Chapter 2 : Bukan Urusanmu
“Kamu dari mana aja kemarin? Berkali-kali aku telepon
ponselmu masuk mailbox terus.” Dengan panic dan tergesa-gesa, Cakka
mendatangiku yang sedang duduk-duduk di pinggiran lapangan basket.
Aku menarik napas dalam-dalam lalu mengembuskannya cepat-cepat ketika menyadari kedatangan Cakka, masih mencoba tenang dan menahan langkahku untuk tidak pergi dari sini untuk menghindarinya. Aku ingin bermain basket sore ini dan tidak ingin mood-ku hancur hanya karena Cakka.
“Bukan urusanmu,” jawabku ketus, lalu berdiri sambil meneguk
air mineral yang sejak tadi kugenggam.
Cakka menahan tanganku, lalu dengan sedikit kekuatan
memaksaku kembali duduk di bangku semen pinggir lapangan basket. Matanya seolah
menyelidikku dengan seksama.
“Itu urusanku. Aku mau tahu ke mana kamu kemarin malam,
Via?” Dia menatapku tajam.
Ini pertama kalinya dia berbuat begitu padaku. Sebelumnya,
dia bahkan tidak berani menahan tanganku jika aku pergi meninggalkannya. Kini,
dia memaksaku menuruti keinginannya. Seperti ada yang berubah dalam tatapan
Cakka. Dia seperti menahan amarah dan keingintahuan yang meluap-luap dalam
benaknya agar tidak bertindak kasar padaku. Tapi, kenapa dia sebegitu ingin
tahu?
“Itu sama sekali bukan urusanmu!” ulangku, memutar bola mata
dan sedikit membentaknya. Kenapa dia harus mengingatkanku pada kejadian semalam
yang sangat tidak ingin kuingat?! Semalam adalah malam terburukku karena
melihat seorang cowok mempermainkan tiga cewek sekaligus.

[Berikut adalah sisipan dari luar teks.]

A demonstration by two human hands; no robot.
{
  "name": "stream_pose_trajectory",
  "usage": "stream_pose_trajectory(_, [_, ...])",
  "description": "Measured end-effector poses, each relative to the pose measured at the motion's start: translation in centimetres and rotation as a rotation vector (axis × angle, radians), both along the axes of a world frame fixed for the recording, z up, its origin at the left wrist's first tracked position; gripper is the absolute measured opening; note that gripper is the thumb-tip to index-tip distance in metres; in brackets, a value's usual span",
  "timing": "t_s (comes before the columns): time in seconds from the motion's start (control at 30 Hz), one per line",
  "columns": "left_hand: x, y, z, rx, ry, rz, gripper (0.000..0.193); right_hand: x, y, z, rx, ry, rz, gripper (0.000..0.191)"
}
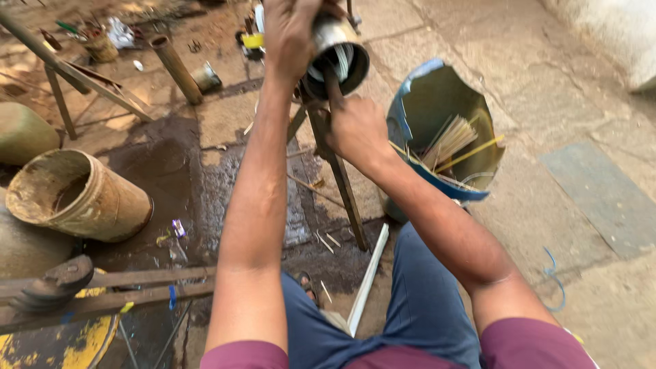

“Dan sekarang lepas tanganku!” Aku membentaknya lagi lebih
keras dan menyentak tanganku dari cengkeramannya. Tak seorang pun di lapangan
basket itu berani menolongku. Gabriel,
Duto, Prissy, atau siapa pun. Mereka tahu, berurusan dengan Cakka ketika
dia dekat denganku seperti ini berarti cari mati.
Itu sudah pernah terbukti. Waktu Cakka memaksa berbicara
denganku dan tentu saja aku menolak, seorang cowok culun berkacamata tebal
berusaha menghentikan Cakka. Kali itu berhasil, Cakka melepaskanku. Tapi, keesokan harinya, anak culun itu tidak
masuk sekolah dengan alasan demam. Lalu ketika dia masuk keesokan harinya lagi,
mata kanannya lebam. Aku panic, menghampirinya, dan menanyakan kenapa matanya
lebam, tapi aku tidak mendapat jawaban apa pun. Dia malah lari ketakutan dan
memohon kepadaku untuk tidak dekat-dekat dengannya lagi.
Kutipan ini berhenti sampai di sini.